Top of Provided material

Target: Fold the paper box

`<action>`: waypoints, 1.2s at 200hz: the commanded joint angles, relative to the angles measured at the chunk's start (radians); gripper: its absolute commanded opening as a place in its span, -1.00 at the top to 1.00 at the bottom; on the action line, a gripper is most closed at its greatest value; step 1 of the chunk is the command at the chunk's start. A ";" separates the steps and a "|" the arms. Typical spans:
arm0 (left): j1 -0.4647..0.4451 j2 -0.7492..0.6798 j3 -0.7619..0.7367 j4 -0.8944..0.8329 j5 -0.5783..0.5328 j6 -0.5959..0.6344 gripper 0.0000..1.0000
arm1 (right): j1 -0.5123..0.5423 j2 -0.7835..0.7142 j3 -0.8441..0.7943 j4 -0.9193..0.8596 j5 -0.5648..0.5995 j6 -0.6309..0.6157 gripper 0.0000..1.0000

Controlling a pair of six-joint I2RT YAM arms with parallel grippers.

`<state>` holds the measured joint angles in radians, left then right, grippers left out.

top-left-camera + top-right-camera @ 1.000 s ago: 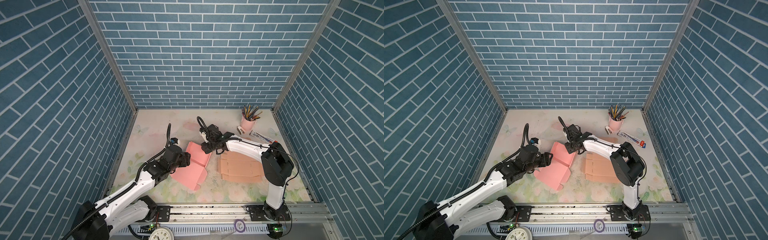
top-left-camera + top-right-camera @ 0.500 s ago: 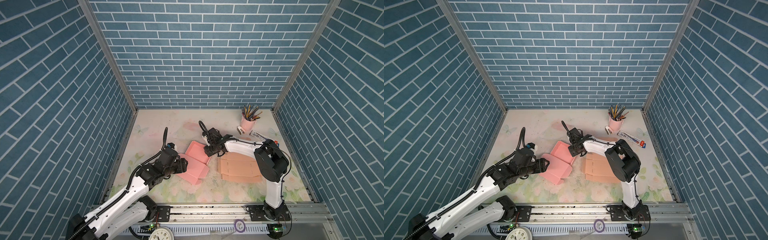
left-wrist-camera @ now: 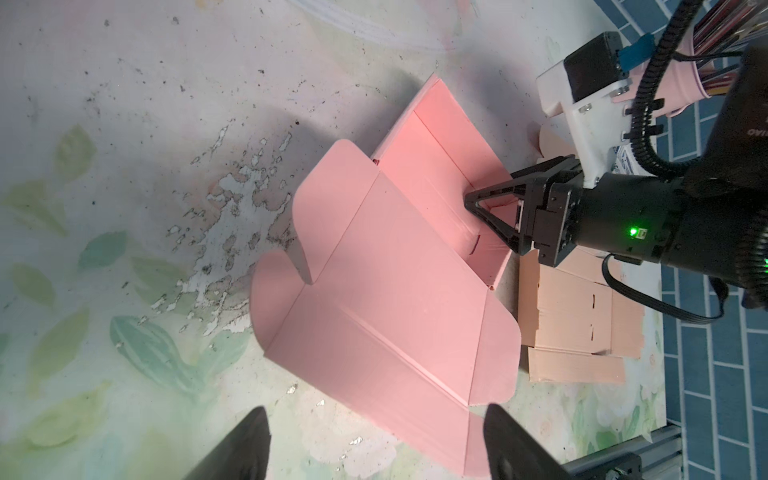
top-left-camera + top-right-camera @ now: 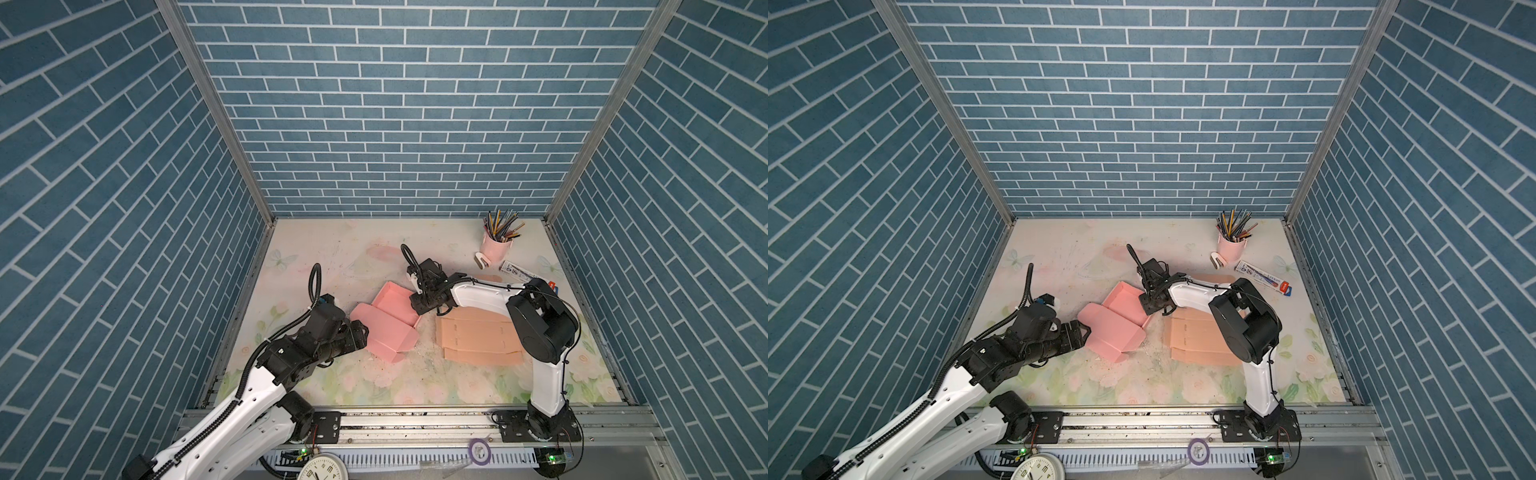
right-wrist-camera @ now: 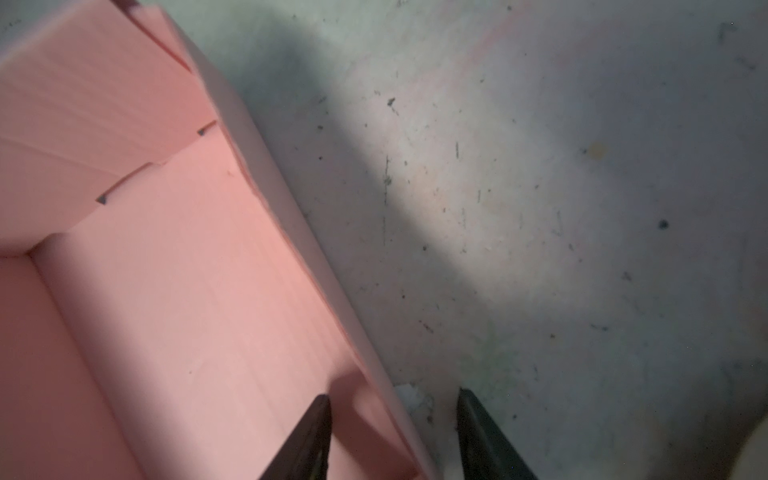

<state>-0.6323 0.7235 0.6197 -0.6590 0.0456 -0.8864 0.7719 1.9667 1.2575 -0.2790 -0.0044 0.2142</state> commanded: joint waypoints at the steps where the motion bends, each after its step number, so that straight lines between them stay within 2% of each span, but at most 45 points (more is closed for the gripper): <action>1: 0.005 -0.017 -0.027 -0.036 0.006 -0.064 -0.62 | -0.003 0.009 -0.027 0.001 -0.007 0.030 0.01; 31: 0.005 -0.032 -0.080 -0.005 0.030 -0.106 -0.62 | -0.003 0.004 -0.033 0.009 -0.010 0.033 0.02; 89: -0.005 -0.007 -0.204 0.231 0.083 -0.192 -0.52 | -0.003 -0.010 -0.053 0.020 -0.016 0.040 0.02; 111: -0.012 0.018 -0.249 0.356 0.120 -0.242 -0.39 | -0.003 -0.013 -0.057 0.022 -0.020 0.043 0.02; 129: -0.029 0.042 -0.250 0.391 0.108 -0.252 -0.30 | -0.003 -0.019 -0.060 0.022 -0.020 0.045 0.02; 198: -0.035 0.057 -0.269 0.436 0.101 -0.296 0.30 | -0.002 -0.050 -0.064 0.021 -0.037 0.051 -0.01; 240: -0.034 0.059 -0.262 0.424 0.070 -0.304 0.44 | 0.000 -0.100 -0.076 0.018 -0.054 0.054 -0.10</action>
<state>-0.6613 0.7811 0.3630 -0.2443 0.1509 -1.1732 0.7719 1.9266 1.1954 -0.2253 -0.0341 0.2390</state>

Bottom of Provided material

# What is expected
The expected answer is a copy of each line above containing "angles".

# Your response
`<action>`: waypoints, 1.2s at 200hz: the commanded joint angles, relative to the angles measured at the chunk's start (radians); gripper: its absolute commanded opening as a place in its span, -1.00 at the top to 1.00 at the bottom; on the action line, a gripper is most closed at its greatest value; step 1 of the chunk is the command at the chunk's start. A ";" separates the steps and a "|" the arms. Typical spans:
`<state>` holds the measured joint angles in radians, left then right, grippers left out.

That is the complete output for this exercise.